Copy the listing below line for line, starting at its first line and ending with the line that has "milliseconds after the" in it. Add nothing.

PROVIDED DATA>

══════

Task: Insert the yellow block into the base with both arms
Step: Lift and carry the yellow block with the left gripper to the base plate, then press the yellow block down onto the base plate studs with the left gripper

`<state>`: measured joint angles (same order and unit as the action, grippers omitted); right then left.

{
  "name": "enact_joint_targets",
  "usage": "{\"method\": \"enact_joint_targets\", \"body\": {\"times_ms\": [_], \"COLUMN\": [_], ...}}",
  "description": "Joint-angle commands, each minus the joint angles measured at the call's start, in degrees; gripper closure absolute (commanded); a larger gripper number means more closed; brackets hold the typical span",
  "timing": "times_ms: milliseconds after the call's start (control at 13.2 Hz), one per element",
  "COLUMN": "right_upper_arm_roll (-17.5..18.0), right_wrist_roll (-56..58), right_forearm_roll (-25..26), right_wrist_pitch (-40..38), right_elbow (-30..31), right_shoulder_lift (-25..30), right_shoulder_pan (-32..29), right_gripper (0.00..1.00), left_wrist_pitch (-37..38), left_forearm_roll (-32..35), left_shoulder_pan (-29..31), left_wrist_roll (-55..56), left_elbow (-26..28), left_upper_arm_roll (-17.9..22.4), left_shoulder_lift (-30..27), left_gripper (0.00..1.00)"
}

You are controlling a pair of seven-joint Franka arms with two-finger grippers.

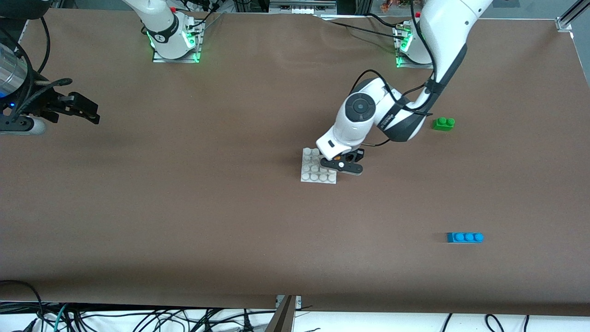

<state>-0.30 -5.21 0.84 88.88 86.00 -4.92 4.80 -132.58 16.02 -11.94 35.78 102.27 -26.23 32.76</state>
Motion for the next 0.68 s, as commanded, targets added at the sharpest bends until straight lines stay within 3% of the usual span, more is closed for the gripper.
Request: {"method": "enact_joint_targets", "body": {"times_ms": [0, 608], "right_upper_arm_roll": [-0.05, -0.05], "right_wrist_roll": [-0.33, -0.33], "right_forearm_roll": [-0.76, -0.76], "right_wrist_pitch": [0.15, 0.06], "right_elbow": [-0.13, -0.13], "right_shoulder_lift": [0.17, 0.17], "right_shoulder_pan": [-0.06, -0.14], "right_gripper": [0.0, 0.0], "left_wrist_pitch": [0.84, 0.05], "left_forearm_roll": [1.82, 2.08], "left_shoulder_pan": [-0.63, -3.18], "left_wrist_roll": [1.75, 1.93], "left_elbow": [-4.01, -3.39], "left_upper_arm_roll": [0.22, 0.13], "left_shoulder_lift": [1.52, 4.77], "left_gripper": [0.83, 0.83]}}
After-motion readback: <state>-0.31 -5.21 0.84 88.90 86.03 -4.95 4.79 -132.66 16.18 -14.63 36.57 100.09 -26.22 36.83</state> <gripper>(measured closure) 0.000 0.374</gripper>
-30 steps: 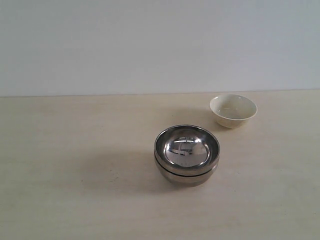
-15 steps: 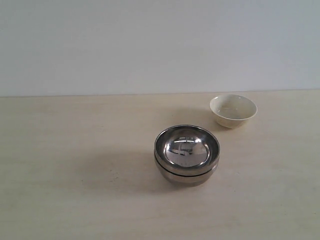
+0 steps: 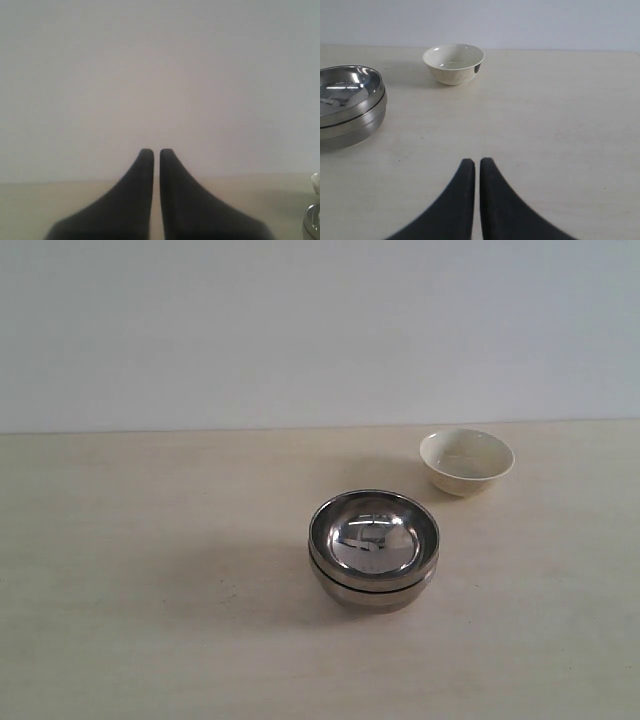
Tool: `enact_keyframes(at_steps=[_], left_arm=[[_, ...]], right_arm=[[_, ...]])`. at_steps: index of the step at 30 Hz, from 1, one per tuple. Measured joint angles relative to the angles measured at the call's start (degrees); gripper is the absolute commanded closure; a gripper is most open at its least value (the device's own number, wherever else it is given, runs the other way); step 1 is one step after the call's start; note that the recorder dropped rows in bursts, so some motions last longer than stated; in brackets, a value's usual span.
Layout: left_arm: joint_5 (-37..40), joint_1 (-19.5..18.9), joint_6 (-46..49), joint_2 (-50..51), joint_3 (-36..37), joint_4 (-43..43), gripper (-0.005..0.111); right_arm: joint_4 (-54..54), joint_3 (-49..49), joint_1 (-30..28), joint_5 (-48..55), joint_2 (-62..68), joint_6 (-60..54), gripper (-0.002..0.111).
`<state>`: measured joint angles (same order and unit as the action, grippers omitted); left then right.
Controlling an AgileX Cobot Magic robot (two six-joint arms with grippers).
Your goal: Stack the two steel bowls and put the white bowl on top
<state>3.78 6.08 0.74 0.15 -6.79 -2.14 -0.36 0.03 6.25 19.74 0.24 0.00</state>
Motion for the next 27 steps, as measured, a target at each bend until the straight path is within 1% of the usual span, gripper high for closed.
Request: enact_keyframes(at_steps=[3,9,19,24,27], left_arm=[[-0.5,-0.2,-0.1,0.0,2.6,0.2,0.103],[-0.7,-2.5,-0.1,0.0,6.5,0.2,0.103],[6.8,-5.9,-0.1,0.0,6.6,0.2,0.103],[11.5,-6.7,-0.1,0.0,6.6,0.2,0.103],[12.2,-6.7,-0.1,0.0,6.6,0.2,0.103]], right_arm=[[0.0,0.0,0.0,0.0,0.0,0.0,0.107],[0.0,0.0,0.0,0.0,0.0,0.0,0.107],[0.0,0.0,0.0,0.0,0.0,0.0,0.107],[0.0,0.0,0.0,0.0,0.0,0.0,0.107],[0.0,0.0,0.0,0.0,0.0,0.0,0.107]])
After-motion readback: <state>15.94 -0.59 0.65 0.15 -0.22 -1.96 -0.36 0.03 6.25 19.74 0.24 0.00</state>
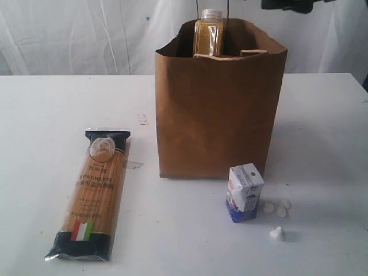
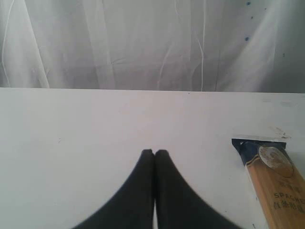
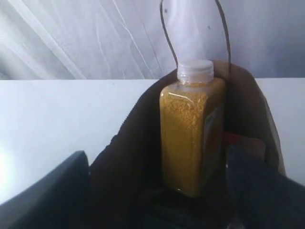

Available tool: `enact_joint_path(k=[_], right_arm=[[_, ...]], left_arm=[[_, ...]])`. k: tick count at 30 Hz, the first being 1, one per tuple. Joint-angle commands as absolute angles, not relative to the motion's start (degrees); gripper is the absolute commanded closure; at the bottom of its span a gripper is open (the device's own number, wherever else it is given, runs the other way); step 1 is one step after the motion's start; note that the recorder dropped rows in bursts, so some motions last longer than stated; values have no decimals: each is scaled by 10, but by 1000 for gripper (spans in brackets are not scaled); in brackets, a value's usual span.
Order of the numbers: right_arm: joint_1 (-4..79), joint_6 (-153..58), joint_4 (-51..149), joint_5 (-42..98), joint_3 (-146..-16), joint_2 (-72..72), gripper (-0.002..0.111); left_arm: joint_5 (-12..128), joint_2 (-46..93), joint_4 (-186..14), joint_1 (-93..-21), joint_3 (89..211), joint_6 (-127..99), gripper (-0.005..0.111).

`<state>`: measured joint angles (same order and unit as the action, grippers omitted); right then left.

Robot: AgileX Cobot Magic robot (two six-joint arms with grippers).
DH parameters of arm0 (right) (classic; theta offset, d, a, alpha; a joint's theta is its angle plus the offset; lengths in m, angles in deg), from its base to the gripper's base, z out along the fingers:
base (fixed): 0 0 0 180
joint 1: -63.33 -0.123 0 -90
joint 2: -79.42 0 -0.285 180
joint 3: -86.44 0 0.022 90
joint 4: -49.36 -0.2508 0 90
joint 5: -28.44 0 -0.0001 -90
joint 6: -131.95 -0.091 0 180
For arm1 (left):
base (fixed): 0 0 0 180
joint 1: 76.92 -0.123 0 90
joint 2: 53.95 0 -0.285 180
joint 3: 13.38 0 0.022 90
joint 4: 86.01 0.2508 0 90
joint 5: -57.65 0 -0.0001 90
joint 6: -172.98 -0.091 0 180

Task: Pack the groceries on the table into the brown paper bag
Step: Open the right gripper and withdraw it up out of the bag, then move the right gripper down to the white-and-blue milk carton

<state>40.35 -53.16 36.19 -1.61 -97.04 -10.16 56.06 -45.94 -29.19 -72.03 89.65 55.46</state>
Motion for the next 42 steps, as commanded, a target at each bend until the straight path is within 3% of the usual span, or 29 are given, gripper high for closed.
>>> enact_joint_path(k=[1, 9, 18, 27, 34, 38, 42], right_arm=[[405, -528, 362, -62, -969, -54, 35], [405, -441, 365, -279, -969, 24, 35], [405, -373, 407, -352, -969, 118, 37], [405, -418, 509, -415, -952, 200, 69], [405, -418, 451, -415, -831, 217, 93], [405, -417, 435, -329, -736, 205, 101], [405, -395, 413, -184, -636, 170, 100]], left_arm=[[558, -462, -286, -716, 894, 555, 106], [558, -462, -286, -716, 894, 555, 106], [558, -462, -286, -716, 894, 555, 106], [558, -462, -286, -716, 894, 555, 106], [558, -462, -286, -716, 894, 555, 106], [558, -462, -286, -716, 894, 555, 106], [558, -462, -286, -716, 894, 555, 106]])
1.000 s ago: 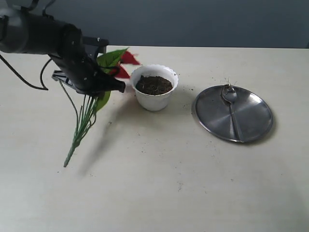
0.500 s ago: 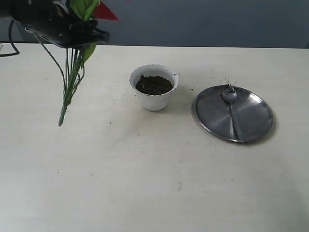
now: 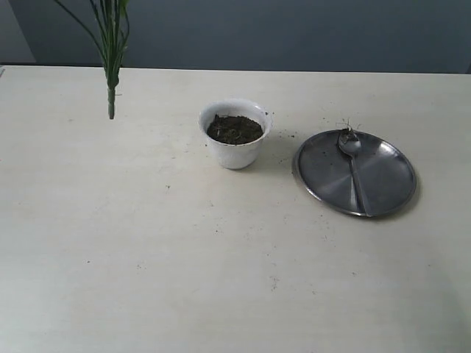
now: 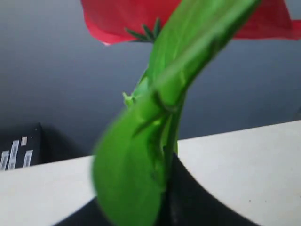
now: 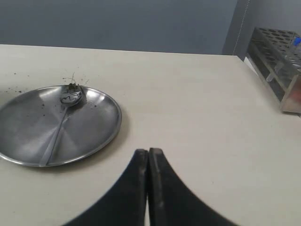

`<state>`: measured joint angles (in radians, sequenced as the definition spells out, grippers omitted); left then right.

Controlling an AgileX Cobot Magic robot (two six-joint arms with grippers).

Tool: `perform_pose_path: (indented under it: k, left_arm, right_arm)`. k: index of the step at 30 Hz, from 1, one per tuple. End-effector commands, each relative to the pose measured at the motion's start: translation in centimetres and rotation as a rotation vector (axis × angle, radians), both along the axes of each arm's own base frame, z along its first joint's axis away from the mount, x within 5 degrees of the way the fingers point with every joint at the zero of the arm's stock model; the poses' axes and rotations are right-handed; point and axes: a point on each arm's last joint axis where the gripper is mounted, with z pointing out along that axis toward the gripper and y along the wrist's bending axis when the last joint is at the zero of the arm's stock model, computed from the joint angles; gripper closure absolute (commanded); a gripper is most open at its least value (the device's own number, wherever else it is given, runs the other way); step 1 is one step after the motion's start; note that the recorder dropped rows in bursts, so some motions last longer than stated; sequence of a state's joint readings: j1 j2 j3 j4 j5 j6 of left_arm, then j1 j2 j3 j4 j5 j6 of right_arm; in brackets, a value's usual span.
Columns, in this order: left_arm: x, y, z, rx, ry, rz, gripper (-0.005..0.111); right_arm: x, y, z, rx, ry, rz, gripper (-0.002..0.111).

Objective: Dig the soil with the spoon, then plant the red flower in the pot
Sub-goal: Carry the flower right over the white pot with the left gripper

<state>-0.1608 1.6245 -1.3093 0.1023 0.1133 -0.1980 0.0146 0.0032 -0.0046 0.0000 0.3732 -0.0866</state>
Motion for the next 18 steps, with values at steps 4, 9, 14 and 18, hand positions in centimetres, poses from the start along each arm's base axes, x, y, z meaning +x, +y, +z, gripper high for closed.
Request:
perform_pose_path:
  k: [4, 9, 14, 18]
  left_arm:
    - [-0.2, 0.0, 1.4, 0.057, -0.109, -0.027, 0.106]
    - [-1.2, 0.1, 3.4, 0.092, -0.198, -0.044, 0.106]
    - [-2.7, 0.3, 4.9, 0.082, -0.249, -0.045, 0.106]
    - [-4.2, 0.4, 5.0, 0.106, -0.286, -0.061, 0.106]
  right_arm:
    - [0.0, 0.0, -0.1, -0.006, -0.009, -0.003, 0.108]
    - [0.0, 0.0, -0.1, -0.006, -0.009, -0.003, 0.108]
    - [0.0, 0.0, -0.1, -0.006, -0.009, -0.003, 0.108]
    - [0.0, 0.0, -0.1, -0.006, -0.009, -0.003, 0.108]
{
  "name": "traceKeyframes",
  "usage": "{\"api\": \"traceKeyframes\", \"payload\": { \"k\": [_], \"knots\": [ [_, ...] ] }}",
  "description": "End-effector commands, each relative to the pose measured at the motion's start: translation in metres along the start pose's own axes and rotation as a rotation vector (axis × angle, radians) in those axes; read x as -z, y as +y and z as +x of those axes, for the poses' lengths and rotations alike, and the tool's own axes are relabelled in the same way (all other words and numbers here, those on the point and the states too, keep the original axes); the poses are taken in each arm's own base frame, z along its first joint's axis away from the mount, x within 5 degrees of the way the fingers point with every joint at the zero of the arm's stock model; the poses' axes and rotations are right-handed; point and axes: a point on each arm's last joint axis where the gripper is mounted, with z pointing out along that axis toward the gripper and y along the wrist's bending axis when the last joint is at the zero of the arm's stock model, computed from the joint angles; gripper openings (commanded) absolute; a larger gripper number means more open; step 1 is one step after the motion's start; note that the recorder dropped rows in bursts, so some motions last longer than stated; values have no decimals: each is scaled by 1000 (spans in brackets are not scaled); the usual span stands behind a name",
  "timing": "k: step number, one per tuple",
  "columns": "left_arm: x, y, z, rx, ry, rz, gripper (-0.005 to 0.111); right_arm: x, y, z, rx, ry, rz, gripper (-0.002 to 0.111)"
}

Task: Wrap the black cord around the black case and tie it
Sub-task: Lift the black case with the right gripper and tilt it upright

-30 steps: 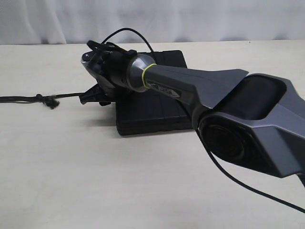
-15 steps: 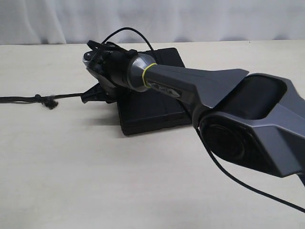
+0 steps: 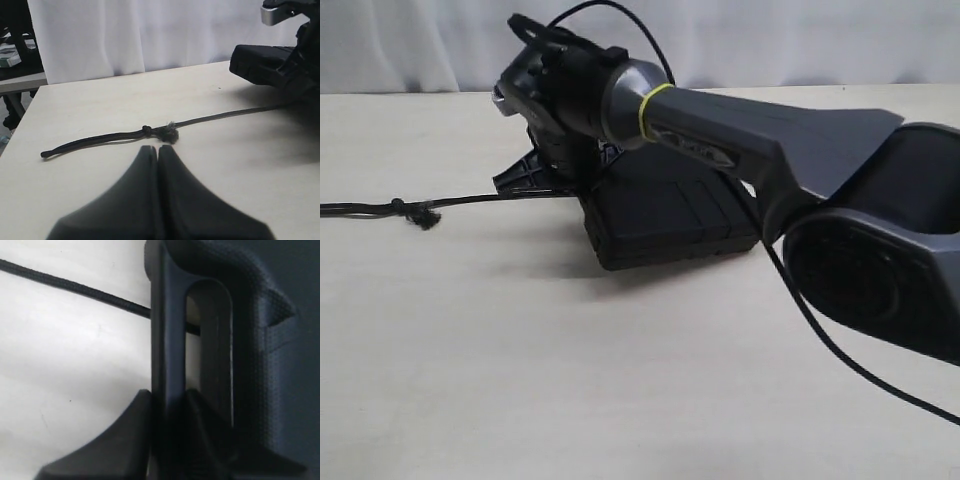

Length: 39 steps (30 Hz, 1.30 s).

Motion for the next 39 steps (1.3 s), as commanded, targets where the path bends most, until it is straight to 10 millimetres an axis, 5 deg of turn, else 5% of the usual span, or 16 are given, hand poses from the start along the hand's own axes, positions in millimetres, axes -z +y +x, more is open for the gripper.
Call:
{"api": "traceKeyframes", "payload": {
  "k": [1, 8, 24, 30, 35, 39],
  "knots": [
    [0, 0, 0, 2, -8, -4, 0, 45, -13, -14, 32, -63, -37, 4],
    [0, 0, 0, 2, -8, -4, 0, 85, -41, -21, -25, -43, -154, 4],
    [0, 0, 0, 2, -8, -4, 0, 118, -130, -38, -267, 6, -643, 4],
    [0, 0, 0, 2, -8, -4, 0, 108, -143, -37, -292, -33, -938, 4],
    [0, 0, 0, 2, -8, -4, 0, 71, -151, -21, -357, -37, -819, 4],
    [0, 0, 0, 2, -8, -4, 0, 60, -158, -16, -286, -42, -689, 4]
  ]
}}
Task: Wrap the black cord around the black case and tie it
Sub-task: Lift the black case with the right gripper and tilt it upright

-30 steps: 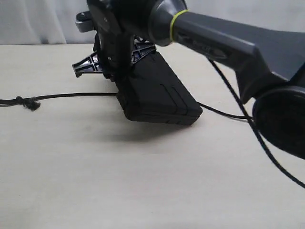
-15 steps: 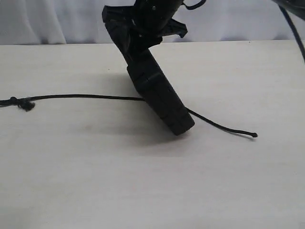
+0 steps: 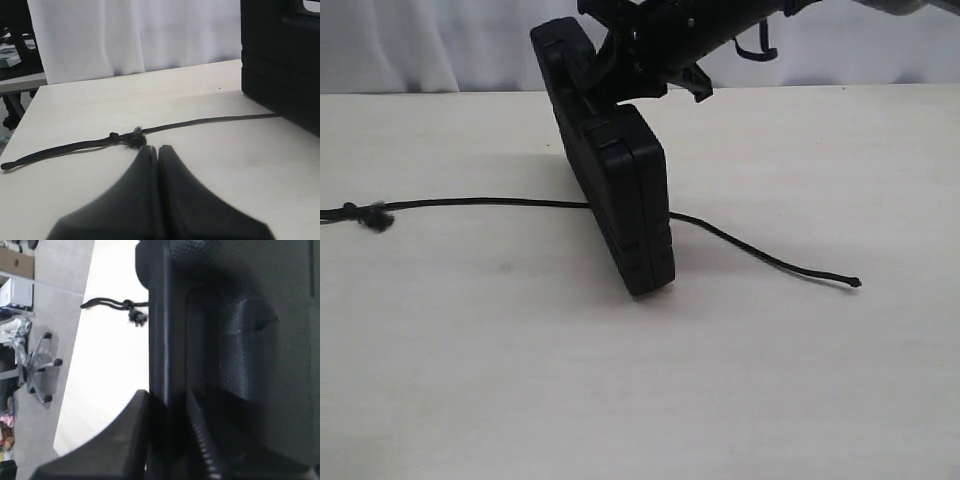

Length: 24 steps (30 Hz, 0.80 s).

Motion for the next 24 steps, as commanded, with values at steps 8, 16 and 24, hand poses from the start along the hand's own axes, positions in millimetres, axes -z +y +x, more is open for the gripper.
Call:
{"api": "traceKeyframes", "payload": {
  "k": [8, 16, 24],
  "knots": [
    [0, 0, 0, 2, -8, -4, 0, 13, -32, -1, 188, 6, 371, 4],
    [0, 0, 0, 2, -8, -4, 0, 16, -38, 6, 202, 89, 429, 32],
    [0, 0, 0, 2, -8, -4, 0, 20, -27, 5, 231, 51, 422, 32]
  ]
}}
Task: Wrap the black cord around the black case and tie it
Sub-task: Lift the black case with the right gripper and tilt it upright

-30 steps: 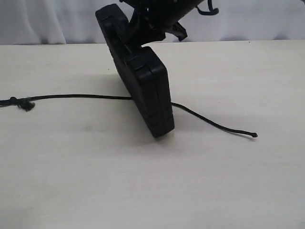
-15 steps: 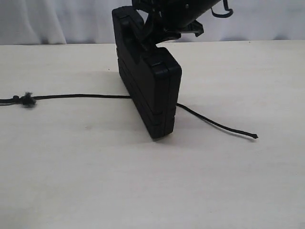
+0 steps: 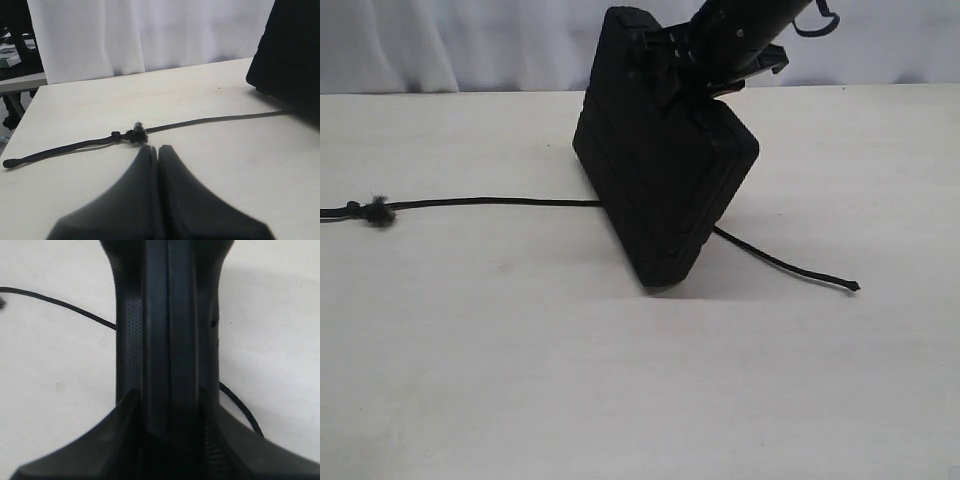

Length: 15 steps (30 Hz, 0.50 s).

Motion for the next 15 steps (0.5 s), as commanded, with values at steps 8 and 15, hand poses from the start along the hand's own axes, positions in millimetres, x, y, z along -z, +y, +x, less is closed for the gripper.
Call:
{"api": "traceKeyframes", "payload": {
  "k": [8, 15],
  "knots": [
    [0, 0, 0, 2, -8, -4, 0, 11, 26, -2, 88, -96, -2, 32],
    [0, 0, 0, 2, -8, -4, 0, 9, 33, -4, 77, -124, 11, 32]
  ]
}}
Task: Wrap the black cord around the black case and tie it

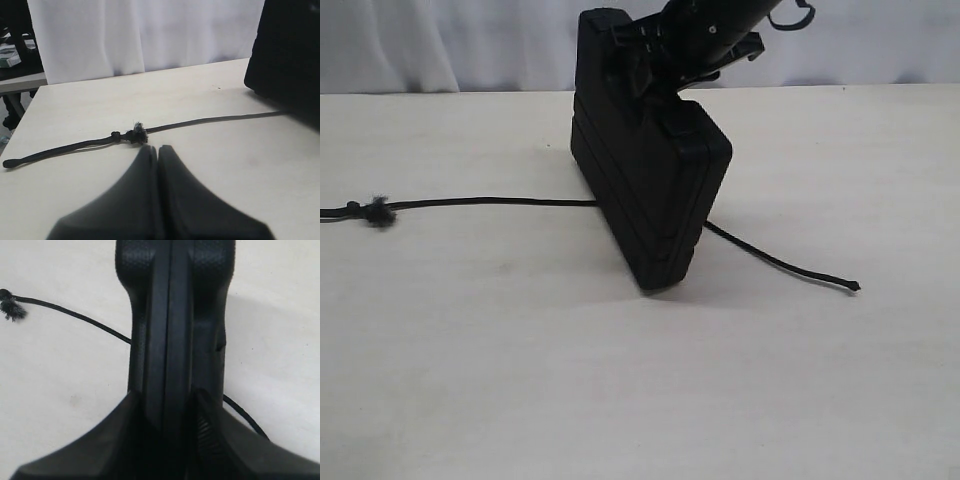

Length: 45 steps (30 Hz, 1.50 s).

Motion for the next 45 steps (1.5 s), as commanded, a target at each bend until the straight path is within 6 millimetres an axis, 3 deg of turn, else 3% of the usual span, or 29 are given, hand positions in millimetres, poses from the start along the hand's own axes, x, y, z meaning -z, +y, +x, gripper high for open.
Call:
{"api": "traceKeyframes", "payload": {
  "k": [1, 12, 20, 30, 33, 39, 42, 45],
  "knots": [
    [0, 0, 0, 2, -8, -4, 0, 3, 7, -2, 16, -33, 10, 32],
    [0, 0, 0, 2, -8, -4, 0, 2, 9, -4, 14, -64, 46, 32],
    [0, 0, 0, 2, -8, -4, 0, 2, 9, -3, 6, -49, 44, 4],
    [0, 0, 0, 2, -8, -4, 0, 2, 8, -1, -124, -39, 60, 4],
    [0, 0, 0, 2, -8, -4, 0, 13, 6, -2, -232, -54, 103, 4],
    [0, 0, 0, 2, -8, -4, 0, 35, 11, 1, -276, -51, 114, 4],
    [0, 0, 0, 2, -8, -4, 0, 38, 15, 6, -271, -46, 272, 4],
    [0, 0, 0, 2, -8, -4, 0, 35, 34, 10, -236, -96, 403, 4]
  ]
}}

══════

TASK RESULT>
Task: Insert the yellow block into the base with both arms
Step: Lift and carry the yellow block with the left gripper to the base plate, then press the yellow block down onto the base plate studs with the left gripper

`<state>`: measured joint angles (same order and unit as the action, grippers omitted); right then left.

{
  "name": "enact_joint_targets",
  "usage": "{\"method\": \"enact_joint_targets\", \"body\": {\"times_ms\": [_], \"COLUMN\": [_], ...}}",
  "description": "Joint-angle commands, each minus the joint angles measured at the call's start, in degrees; gripper closure absolute (commanded); a larger gripper number means more closed; brackets hold the typical span",
  "timing": "times_ms: milliseconds after the call's start (control at 13.2 Hz), one per element",

No more work is required for the exercise.